Introduction
Single-agent reinforcement learning has a clean setup: one agent, one environment, one reward signal. Multiagent reinforcement learning (MARL) breaks all three assumptions simultaneously. When multiple learning agents share an environment, the world each agent perceives is non-stationary - it changes as the other agents learn. This makes convergence guarantees from single-agent theory largely irrelevant.
In this tutorial we build a two-agent coin collection game from scratch, implement Independent Q-Learning, and use it as a lens to examine several game-theory concepts: Nash equilibria, the tragedy of the commons, and Pareto efficiency gaps. Along the way we hit a concrete version of the curse of dimensionality and fix it with a compact state representation that reduces the effective state space by a factor of ~4,000.

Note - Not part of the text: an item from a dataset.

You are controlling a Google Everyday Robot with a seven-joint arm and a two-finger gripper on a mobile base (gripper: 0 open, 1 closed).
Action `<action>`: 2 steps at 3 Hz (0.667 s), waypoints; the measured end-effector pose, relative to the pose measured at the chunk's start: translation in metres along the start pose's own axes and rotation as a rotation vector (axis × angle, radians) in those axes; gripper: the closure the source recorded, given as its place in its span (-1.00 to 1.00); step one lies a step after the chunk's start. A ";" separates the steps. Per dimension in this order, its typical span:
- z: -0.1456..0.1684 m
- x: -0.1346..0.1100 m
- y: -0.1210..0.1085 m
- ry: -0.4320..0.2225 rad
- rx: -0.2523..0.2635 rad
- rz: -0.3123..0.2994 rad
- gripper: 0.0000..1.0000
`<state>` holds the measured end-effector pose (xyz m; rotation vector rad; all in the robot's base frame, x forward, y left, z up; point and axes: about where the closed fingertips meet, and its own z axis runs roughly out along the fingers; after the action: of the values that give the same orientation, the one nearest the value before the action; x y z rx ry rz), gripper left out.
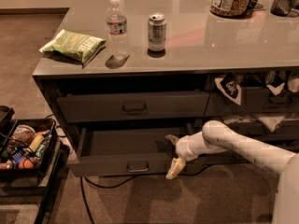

The full, modular implementation is available in the repository under algorithms/multiagent_rl/. Each module is small enough to read in one sitting.
Game Theory Concepts
Before implementing anything, it helps to understand the game-theoretic vocabulary that MARL inherits. Each concept below will appear concretely in our results.
Nash Equilibrium
A joint policy is a Nash equilibrium if no single agent can improve its own expected reward by unilaterally changing its strategy, assuming all other agents hold their policies fixed. In practice this is verified empirically: we check whether agent A gains by deviating to a fixed "Stay" policy while agent B plays its learned strategy. If the deviation gain is small (less than 0.05 reward), we declare the policy approximately Nash-stable.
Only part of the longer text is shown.